Measure Complexity Explanation
Time O(1) We always process exactly six fixed items regardless of input size
Space O(1) Only a constant-size dictionary and set are used

The computation is bounded by a constant universe of six elements, so it trivially satisfies all constraints. Memory usage is also fixed and independent of input size.

Test Cases

import sys, io

def run(inp: str) -> str:
    sys.stdin = io.StringIO(inp)
    import sys
    input = sys.stdin.readline

    color_to_name = {
        "purple": "Power",
        "green": "Time",
        "blue": "Space",
        "orange": "Soul",
        "red": "Reality",
        "yellow": "Mind"
    }

    n = int(input().strip())
    present = set(input().strip() for _ in range(n))

    missing = [name for color, name in color_to_name.items() if color not in present]

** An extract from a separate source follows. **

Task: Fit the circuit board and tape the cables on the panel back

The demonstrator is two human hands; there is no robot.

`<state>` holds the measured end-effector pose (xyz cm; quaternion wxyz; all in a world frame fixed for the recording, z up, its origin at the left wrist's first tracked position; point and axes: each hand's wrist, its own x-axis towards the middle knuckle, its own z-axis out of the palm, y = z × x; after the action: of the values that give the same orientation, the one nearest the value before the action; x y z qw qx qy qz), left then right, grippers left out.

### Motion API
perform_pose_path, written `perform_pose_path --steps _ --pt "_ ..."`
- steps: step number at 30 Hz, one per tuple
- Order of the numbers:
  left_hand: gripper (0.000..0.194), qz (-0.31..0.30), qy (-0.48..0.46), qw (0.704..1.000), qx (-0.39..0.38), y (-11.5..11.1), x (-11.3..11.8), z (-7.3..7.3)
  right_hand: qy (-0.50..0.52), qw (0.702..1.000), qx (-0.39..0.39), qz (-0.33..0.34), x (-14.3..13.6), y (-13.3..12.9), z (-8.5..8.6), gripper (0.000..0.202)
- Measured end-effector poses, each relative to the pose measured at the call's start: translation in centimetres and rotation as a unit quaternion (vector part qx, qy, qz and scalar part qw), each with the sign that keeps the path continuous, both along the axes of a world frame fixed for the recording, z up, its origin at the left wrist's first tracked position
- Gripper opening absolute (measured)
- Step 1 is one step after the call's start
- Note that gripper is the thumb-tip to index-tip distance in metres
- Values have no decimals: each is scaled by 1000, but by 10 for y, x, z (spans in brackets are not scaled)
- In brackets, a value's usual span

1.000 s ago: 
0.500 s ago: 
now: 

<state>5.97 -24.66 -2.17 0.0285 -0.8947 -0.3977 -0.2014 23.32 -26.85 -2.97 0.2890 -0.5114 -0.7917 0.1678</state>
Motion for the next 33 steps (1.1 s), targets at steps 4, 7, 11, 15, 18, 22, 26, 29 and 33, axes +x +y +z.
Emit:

    out = [str(len(missing))] + missing
    return "\n".join(out)

# provided sample
assert run("4\nred\npurple\nyellow\norange\n") == "2\nTime\nSpace"

# all missing
assert run("0\n") == "6\nPower\nTime\nSpace\nSoul\nReality\nMind"

# all present
assert run("6\npurple\ngreen\nblue\norange\nred\nyellow\n") == "0"

# single element
assert run("1\nblue\n") == "5\nPower\nTime\nSoul\nReality\nMind"
Test input Expected output What it validates
0 gems all six gems full absence case
6 gems 0 full presence case
1 blue 5 missing partial filtering correctness
sample case 2 Time Space mixed membership correctness

Edge Cases

For the empty input case n = 0, the algorithm initializes the input set as empty. Every iteration over the fixed six-color list fails the membership check, so all six gem names are appended. The output correctly becomes the full set of gems.

For the full input case n = 6, the set contains all colors. Each lookup succeeds, so no gem is added to the missing list. The algorithm outputs zero and an empty list, matching the required format.

In both cases, correctness comes from the fact that the iteration space is fixed and independent of input size, so boundary values only affect membership checks, not control flow structure.